The voxel-wise p-value is the false positive rate or type I error under the conventional paradigm of Null Hypothesis Significance Testing, while the voxel-wise q-value is the False Discovery Rate (FDR), which is one of the few approaches to handling the multiple testing issue (see details here: https://en.wikipedia.org/wiki/False_discovery_rate). From interpretation perspective, there is no difference about their meaning between individual and group levels.

How strict must one be when choosing p/q values to interpret results in GLA?

FDR q-value is supposed to control the multiple testing issue at the whole brain level, so you can directly use a reasonable threshold (e.g., q-value of 0.05) to report the results if you’re happy with the results. On the other hand, you would have to correct for multiple testing with the voxel-wise p-values, and there are a few approaches to dealing with that. See the AFNI class material for more details.

Do p/q values have different meanings when transitioning from 1st level analysis to GLA?

No, their meaning does not change regardless of the context.

when I take the Coefficients from GLM into 3dttest++ to find common areas of amplitude modulation, the
lowest q values available range from 0.8 to 0.9, so once again I’m forced to visualize results with only p < 0.05.

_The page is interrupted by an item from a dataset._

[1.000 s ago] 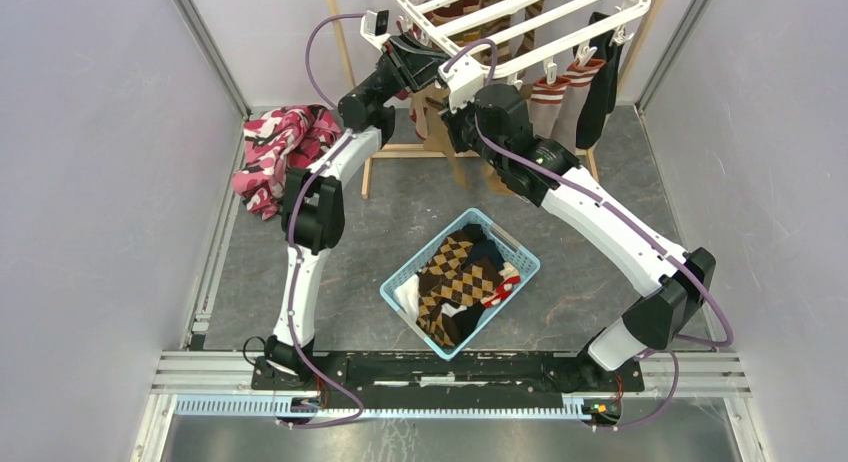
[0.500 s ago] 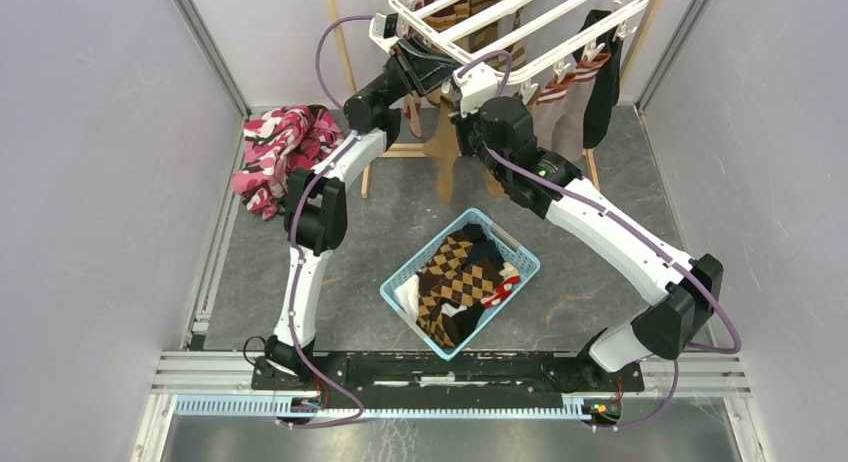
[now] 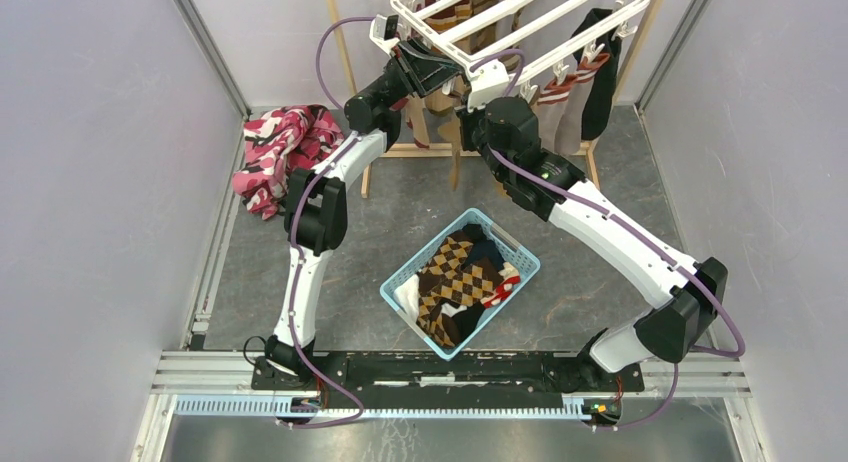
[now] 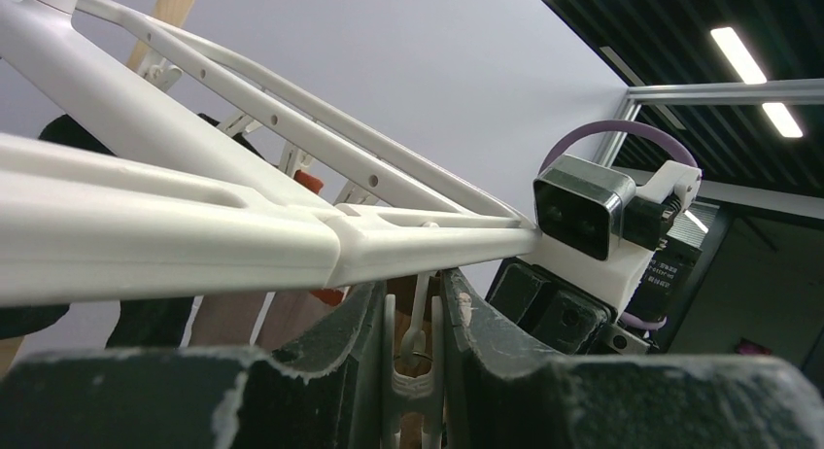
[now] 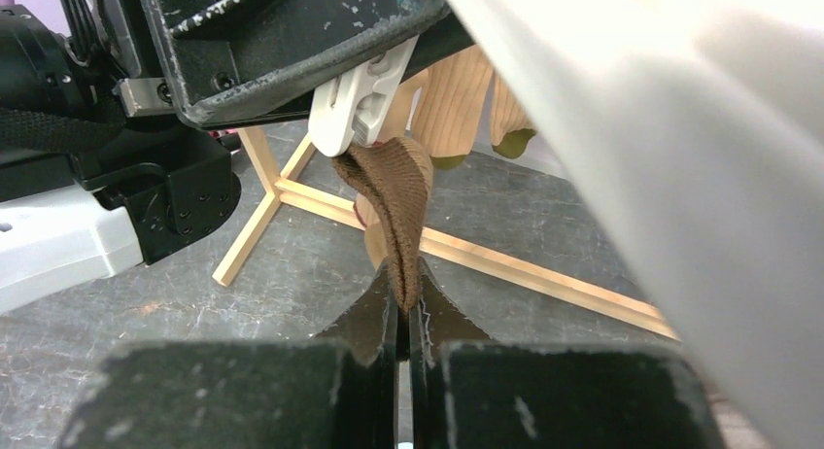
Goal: Clip the socks to the hanger
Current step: Clamp the sock onto the hanger.
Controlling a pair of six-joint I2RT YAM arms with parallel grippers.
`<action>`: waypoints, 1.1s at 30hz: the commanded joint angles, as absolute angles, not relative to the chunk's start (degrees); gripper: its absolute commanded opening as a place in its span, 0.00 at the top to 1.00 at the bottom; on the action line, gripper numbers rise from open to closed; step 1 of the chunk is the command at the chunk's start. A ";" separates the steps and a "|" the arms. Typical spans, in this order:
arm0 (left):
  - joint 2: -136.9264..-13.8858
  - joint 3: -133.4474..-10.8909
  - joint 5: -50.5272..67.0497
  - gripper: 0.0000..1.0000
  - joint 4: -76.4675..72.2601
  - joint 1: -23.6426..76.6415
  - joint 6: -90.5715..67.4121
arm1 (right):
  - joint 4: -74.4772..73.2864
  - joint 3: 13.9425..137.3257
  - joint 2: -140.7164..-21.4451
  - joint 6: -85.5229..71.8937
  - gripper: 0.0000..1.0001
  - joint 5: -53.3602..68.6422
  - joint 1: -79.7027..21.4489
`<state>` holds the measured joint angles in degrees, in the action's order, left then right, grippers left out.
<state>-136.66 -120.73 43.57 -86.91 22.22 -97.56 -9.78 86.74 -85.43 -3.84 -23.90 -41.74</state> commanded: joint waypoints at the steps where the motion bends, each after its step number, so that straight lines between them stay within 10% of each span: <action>1: -133.70 -120.76 43.47 0.87 -99.56 21.76 -95.63 | -7.52 86.94 -83.99 -5.81 1.00 -21.63 -41.52; 33: -133.11 -120.94 42.75 0.87 -99.53 21.71 -94.75 | -4.28 83.63 -82.89 -23.32 1.00 -2.35 -35.00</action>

It could be that you don’t have enough number of subjects or you don’t have many voxels with strong statistical evidence. In addition, you don’t have to use the FDR q-values.

performing GLA on the regressors that do not involve the EEG feature (just the onset timing), low q values
are achieved and the results definitely make sense, which should validate the process.

The interpretation is different for different events in the experiment.